Even Lentz sounds unconvinced that Toyota has solved the acceleration mystery. When it was pointed out on "Today" that some of the complaints predated the gas-pedal units it's planning to replace, he acknowledged, "There are a lot of different issues around unintended acceleration -- it can be transmission-related, it can be cruise control-related."


As it happens, that perhaps unintentional disclosure conforms to what other Toyota executives told the staff of the House Committee on Energy and Commerce behind closed doors Jan. 27, when they acknowledged that the causes of unintended acceleration are "very, very hard to identify."

NHTSA, obviously, is a big part of this saga. Who does this agency work for, exactly? It's hard to avoid the impression that NHTSA bent over backward for years to avoid causing Toyota any intestinal discomfort. It systematically excluded whole categories of complaints from its inquiry, and then concluded that the residual cases were too small in number to warrant further investigation.

Some of these decisions have backfired like an aging Corolla. For example, the agency deliberately ignored cases in which motorists asserted that they had applied the brakes but failed to stop their runaway cars. NHTSA's reasoning was that the cars' brakes would always override the throttle. This was an incorrect assumption. How do we know? Because on Nov. 25, Toyota announced an electronic "fix" to make sure the brakes would always override the throttle.

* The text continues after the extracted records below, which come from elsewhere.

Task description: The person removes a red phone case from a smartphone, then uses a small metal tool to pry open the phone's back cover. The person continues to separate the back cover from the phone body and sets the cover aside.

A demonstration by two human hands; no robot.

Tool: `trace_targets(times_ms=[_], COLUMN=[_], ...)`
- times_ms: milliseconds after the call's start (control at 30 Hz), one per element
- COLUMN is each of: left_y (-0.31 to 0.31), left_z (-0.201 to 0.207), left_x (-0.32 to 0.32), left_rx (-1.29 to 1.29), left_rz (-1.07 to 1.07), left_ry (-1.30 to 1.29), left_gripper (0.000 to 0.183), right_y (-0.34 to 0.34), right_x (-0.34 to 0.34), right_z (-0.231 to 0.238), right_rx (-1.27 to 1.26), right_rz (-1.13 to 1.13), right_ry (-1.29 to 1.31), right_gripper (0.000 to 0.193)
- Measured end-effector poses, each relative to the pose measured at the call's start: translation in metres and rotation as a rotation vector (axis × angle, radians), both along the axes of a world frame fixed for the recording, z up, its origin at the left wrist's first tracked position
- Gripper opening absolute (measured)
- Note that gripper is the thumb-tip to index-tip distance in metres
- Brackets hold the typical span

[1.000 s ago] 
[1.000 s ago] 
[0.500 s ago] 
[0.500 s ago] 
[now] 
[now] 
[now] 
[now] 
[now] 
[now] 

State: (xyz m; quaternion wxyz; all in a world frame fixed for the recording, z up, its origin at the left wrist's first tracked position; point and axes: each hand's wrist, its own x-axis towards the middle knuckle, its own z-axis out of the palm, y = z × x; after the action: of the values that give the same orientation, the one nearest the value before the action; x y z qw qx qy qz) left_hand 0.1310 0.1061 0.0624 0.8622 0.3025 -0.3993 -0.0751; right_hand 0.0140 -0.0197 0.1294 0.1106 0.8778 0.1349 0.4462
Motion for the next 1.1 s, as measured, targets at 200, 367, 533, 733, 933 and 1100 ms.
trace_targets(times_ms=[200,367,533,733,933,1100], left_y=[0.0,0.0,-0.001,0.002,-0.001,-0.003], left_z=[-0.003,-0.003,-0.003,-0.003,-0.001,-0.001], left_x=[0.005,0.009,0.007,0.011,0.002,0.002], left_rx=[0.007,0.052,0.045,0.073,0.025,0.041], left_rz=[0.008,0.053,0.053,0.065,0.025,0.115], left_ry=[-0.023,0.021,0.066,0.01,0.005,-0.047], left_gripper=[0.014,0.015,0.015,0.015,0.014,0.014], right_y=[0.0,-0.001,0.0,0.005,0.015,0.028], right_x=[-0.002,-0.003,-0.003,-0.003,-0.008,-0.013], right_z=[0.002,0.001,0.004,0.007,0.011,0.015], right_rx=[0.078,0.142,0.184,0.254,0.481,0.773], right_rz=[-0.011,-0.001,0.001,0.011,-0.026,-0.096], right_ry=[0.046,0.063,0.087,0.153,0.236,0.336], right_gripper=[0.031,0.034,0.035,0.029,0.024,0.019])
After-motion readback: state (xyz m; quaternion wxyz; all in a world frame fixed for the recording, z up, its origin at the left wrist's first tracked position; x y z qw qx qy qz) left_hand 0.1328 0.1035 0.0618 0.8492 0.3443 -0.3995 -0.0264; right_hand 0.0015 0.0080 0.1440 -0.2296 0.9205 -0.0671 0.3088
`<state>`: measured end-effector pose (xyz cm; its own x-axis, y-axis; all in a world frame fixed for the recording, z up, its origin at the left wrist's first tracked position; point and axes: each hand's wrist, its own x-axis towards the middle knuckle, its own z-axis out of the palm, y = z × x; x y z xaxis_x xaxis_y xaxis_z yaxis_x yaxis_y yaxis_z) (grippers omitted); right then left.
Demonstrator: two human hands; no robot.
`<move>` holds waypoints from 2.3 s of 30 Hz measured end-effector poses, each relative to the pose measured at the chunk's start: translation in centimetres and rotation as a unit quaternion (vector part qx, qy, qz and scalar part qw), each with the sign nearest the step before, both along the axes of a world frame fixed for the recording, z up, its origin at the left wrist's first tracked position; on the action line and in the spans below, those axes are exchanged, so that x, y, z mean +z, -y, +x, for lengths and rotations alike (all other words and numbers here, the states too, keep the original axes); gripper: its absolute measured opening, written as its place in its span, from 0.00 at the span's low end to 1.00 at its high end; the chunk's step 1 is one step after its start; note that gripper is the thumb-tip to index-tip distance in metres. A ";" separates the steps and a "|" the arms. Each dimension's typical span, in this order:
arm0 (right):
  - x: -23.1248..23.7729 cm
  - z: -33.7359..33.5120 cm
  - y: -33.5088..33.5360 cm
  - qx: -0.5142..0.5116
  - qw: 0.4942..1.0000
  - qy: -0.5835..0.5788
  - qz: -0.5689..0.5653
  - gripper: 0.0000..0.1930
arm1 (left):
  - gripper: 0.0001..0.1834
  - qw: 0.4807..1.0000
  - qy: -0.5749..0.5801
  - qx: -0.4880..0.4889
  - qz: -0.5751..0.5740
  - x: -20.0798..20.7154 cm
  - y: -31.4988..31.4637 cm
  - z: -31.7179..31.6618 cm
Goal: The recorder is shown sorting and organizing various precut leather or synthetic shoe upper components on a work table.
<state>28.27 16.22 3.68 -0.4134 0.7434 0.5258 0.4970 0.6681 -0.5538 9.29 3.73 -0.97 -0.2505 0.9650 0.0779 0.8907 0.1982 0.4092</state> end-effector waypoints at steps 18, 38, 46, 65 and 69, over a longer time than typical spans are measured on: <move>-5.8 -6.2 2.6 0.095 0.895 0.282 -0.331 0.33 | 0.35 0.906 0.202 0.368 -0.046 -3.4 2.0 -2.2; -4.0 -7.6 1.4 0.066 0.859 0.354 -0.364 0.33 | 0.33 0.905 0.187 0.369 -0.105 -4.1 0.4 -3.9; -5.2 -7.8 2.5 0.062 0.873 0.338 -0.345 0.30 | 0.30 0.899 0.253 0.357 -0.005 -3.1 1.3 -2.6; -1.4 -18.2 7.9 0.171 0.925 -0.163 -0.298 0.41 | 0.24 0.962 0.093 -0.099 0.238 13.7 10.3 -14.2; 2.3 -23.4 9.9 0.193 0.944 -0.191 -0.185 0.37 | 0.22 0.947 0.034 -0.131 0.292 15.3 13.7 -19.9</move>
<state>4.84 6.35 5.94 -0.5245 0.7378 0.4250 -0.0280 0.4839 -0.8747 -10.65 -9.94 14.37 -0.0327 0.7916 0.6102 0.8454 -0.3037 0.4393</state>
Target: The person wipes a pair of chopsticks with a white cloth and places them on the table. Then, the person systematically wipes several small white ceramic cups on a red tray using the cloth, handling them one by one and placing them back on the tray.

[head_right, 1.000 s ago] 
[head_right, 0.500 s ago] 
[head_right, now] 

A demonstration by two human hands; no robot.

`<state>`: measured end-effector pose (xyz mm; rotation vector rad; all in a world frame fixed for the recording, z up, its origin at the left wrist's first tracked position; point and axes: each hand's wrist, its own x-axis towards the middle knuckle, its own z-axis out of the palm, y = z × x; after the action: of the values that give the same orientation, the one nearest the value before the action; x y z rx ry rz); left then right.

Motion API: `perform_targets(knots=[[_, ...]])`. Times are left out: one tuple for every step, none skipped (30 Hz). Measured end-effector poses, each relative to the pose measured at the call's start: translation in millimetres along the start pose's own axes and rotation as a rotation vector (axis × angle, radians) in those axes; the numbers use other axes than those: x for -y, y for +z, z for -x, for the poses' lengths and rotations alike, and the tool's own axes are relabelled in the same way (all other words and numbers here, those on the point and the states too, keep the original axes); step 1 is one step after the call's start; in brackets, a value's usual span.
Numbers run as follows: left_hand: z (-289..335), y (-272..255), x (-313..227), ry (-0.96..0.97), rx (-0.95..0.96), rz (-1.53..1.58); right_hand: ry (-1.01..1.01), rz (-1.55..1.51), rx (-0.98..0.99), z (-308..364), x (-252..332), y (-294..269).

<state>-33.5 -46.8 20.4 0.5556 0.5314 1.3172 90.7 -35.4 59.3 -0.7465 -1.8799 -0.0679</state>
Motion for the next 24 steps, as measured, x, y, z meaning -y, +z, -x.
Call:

What's most disturbing about Toyota's handling of a potentially lethal flaw in its engineering is that it seems focused on avoiding a PR problem more than addressing its operational problem. Its interactions with NHTSA over the years were apparently aimed at defining the condition so narrowly it would stay off the public's radar.


That may have protected the company's reputation for quality for a few years, but as strategy it was as dangerous as an upturned rake. Eventually that rake got trodden on, and now the largest car company in the world is seeing stars.